▸ **Task instructions**
Write out, word for word, the part of the listing below that opens with the line containing "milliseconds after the" and closes with the line containing "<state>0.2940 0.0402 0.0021", keeping both of those lines and adding no others.

────────────────────────────────────────

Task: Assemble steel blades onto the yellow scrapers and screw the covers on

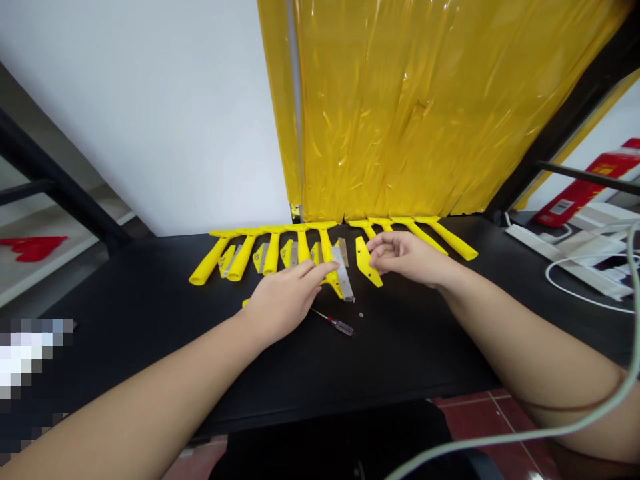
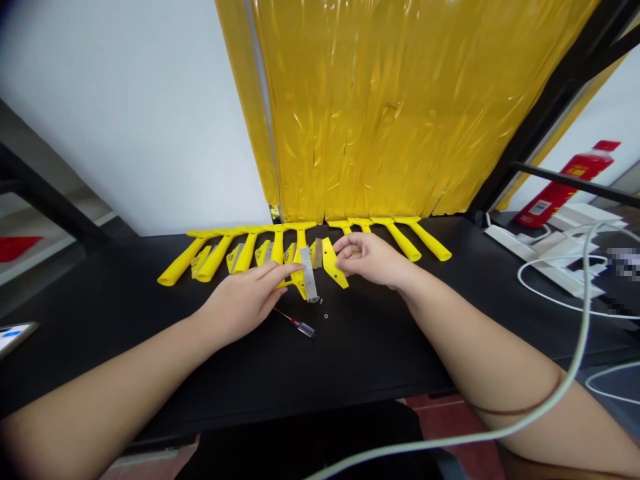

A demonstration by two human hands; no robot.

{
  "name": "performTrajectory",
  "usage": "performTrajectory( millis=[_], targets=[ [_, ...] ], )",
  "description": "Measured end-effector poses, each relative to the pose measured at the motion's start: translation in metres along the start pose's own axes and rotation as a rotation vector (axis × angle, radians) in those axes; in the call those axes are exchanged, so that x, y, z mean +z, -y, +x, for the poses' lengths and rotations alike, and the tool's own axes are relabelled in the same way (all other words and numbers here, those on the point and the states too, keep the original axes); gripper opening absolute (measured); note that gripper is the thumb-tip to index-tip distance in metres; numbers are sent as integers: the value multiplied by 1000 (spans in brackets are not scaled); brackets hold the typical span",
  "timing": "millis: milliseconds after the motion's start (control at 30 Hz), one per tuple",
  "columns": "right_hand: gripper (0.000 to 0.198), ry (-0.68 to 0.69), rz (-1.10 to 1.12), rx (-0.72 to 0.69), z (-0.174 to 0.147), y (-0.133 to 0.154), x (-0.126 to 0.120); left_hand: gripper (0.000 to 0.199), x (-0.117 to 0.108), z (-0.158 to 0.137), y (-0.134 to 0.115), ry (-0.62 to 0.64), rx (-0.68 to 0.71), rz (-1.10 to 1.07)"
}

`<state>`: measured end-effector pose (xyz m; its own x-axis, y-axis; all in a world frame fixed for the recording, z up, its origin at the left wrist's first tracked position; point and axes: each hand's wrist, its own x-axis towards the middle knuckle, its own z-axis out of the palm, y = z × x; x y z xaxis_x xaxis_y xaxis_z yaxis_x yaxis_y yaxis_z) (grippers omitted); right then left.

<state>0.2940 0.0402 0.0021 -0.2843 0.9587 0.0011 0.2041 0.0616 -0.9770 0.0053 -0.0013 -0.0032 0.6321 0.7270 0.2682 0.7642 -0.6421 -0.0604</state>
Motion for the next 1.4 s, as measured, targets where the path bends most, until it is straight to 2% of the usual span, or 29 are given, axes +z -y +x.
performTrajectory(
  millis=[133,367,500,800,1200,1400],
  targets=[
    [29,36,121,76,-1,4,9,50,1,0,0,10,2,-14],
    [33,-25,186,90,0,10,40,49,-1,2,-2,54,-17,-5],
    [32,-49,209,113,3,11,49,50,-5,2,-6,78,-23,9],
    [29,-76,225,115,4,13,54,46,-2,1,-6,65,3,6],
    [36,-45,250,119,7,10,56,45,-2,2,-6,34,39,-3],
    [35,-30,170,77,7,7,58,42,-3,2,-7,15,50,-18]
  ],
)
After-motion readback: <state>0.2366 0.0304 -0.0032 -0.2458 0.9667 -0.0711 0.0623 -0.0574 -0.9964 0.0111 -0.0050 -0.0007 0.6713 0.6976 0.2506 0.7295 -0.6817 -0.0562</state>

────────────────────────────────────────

▸ **Solved exercise**
  "timing": "millis: milliseconds after the motion's start (control at 30 Hz), one per tuple",
  "columns": "right_hand: gripper (0.000 to 0.198), ry (-0.68 to 0.69), rz (-1.10 to 1.12), rx (-0.72 to 0.69), z (-0.174 to 0.147), y (-0.133 to 0.154), x (-0.126 to 0.120); left_hand: gripper (0.000 to 0.199), x (-0.117 to 0.108), z (-0.158 to 0.137), y (-0.134 to 0.115), ry (-0.62 to 0.64), rx (-0.68 to 0.71), rz (-1.10 to 1.07)"
}

`<state>`: measured end-effector pose (xyz m; its own x-axis, y-axis; all in a world frame fixed for the recording, z up, its origin at the left wrist's first tracked position; point and axes: each hand's wrist, its own x-axis towards the middle knuckle, its own z-axis out of the palm, y = z × x; x y z xaxis_x xaxis_y xaxis_z yaxis_x yaxis_y yaxis_z) (grippers omitted); right then left.

<state>0.2940 0.0402 0.0021 -0.2843 0.9587 0.0011 0.2041 0.0616 -0.9770 0.0053 -0.0013 -0.0032 0.6321 0.7270 0.2682 0.7642 -0.6421 -0.0604</state>

The output has been given in full.